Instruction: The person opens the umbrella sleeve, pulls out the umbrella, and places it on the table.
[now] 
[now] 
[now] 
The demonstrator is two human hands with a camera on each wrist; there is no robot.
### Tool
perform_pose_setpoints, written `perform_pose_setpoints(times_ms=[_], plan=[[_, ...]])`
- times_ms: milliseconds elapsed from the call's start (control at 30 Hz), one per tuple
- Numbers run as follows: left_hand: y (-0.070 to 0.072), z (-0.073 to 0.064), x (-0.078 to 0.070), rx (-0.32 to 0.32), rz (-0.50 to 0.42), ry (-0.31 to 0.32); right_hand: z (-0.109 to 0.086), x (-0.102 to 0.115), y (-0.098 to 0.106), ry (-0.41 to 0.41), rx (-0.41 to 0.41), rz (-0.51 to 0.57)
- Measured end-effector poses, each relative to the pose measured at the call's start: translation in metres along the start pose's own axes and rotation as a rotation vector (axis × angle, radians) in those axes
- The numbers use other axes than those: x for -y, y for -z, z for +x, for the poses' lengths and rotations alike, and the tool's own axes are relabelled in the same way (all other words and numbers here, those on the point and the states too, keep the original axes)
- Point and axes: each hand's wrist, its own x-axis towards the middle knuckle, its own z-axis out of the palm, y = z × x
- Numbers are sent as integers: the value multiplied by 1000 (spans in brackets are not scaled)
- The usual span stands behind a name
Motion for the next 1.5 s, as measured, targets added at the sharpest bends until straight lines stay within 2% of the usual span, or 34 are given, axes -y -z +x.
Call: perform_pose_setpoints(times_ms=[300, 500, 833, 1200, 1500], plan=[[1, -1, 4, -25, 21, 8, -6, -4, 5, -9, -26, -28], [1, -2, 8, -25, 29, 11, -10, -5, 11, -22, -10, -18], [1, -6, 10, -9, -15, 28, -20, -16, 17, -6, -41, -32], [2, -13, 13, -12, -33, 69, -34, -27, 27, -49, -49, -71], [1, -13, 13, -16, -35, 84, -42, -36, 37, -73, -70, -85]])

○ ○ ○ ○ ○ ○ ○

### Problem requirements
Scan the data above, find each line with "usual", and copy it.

### Response to the task
- The usual span stands behind a name
Motion for the next 1.5 s, as measured, targets added at the sharpest bends until straight lines stay within 2% of the usual span, or 34 are given, axes -y -z +x.

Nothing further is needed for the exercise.